◆ **Problem description**: Please reproduce verbatim the lines below, from the first through the one with "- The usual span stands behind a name".

◆ **Extracted data**:
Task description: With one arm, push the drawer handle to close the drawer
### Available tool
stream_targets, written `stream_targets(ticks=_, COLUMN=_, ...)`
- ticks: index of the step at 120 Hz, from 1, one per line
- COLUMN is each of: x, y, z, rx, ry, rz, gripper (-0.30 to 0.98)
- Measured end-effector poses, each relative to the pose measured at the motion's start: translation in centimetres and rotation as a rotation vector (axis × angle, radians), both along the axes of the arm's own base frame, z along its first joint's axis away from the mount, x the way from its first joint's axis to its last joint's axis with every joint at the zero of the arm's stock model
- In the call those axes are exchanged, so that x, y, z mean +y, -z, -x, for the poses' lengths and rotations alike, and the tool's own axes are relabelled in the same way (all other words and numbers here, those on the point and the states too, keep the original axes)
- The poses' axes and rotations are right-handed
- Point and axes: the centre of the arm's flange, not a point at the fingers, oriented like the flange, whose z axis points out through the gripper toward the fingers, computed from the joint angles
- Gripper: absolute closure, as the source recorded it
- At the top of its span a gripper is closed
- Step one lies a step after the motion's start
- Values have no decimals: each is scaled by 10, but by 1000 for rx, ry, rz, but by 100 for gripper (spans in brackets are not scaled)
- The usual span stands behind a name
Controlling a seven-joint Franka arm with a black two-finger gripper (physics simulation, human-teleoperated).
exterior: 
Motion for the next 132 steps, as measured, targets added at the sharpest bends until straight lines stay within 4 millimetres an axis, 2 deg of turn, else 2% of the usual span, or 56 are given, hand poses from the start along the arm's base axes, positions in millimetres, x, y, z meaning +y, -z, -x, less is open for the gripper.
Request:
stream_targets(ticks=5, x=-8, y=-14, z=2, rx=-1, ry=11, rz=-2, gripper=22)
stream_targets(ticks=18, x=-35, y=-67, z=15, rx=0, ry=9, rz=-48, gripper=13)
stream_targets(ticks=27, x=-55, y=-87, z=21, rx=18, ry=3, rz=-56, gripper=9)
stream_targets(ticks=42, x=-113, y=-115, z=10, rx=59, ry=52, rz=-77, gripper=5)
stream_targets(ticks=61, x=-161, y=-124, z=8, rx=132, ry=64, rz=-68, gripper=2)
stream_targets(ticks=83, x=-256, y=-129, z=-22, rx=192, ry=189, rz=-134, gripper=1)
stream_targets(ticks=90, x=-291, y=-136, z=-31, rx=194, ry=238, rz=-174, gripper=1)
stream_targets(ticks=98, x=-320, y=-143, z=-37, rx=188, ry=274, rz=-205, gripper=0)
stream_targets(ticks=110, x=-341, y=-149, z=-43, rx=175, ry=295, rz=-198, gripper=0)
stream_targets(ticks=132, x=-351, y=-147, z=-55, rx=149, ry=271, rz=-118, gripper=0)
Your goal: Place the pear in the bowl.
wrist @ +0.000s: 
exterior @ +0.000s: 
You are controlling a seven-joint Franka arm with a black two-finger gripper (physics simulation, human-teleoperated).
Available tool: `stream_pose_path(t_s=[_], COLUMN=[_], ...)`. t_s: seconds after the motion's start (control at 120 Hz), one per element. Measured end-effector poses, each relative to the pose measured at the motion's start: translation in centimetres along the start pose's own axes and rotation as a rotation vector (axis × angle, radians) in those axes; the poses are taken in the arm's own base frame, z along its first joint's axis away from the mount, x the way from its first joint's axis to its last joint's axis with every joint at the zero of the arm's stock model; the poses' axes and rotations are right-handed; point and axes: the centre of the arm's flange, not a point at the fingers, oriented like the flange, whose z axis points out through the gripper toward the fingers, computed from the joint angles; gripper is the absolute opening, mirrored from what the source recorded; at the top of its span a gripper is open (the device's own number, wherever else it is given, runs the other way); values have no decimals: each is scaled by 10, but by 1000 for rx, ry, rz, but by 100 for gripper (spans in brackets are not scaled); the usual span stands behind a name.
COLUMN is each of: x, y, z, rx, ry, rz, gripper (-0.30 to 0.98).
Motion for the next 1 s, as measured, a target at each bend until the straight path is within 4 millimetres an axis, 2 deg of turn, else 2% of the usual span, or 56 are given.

◆ **Response**:
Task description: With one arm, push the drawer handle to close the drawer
### Available tool
stream_targets, written `stream_targets(ticks=_, COLUMN=_, ...)`
- ticks: index of the step at 120 Hz, from 1, one per line
- COLUMN is each of: x, y, z, rx, ry, rz, gripper (-0.30 to 0.98)
- Measured end-effector poses, each relative to the pose measured at the motion's start: translation in centimetres and rotation as a rotation vector (axis × angle, radians), both along the axes of the arm's own base frame, z along its first joint's axis away from the mount, x the way from its first joint's axis to its last joint's axis with every joint at the zero of the arm's stock model
- In the call those axes are exchanged, so that x, y, z mean +y, -z, -x, for the poses' lengths and rotations alike, and the tool's own axes are relabelled in the same way (all other words and numbers here, those on the point and the states too, keep the original axes)
- The poses' axes and rotations are right-handed
- Point and axes: the centre of the arm's flange, not a point at the fingers, oriented like the flange, whose z axis points out through the gripper toward the fingers, computed from the joint angles
- Gripper: absolute closure, as the source recorded it
- At the top of its span a gripper is closed
- Step one lies a step after the motion's start
- Values have no decimals: each is scaled by 10, but by 1000 for rx, ry, rz, but by 100 for gripper (spans in brackets are not scaled)
- The usual span stands behind a name

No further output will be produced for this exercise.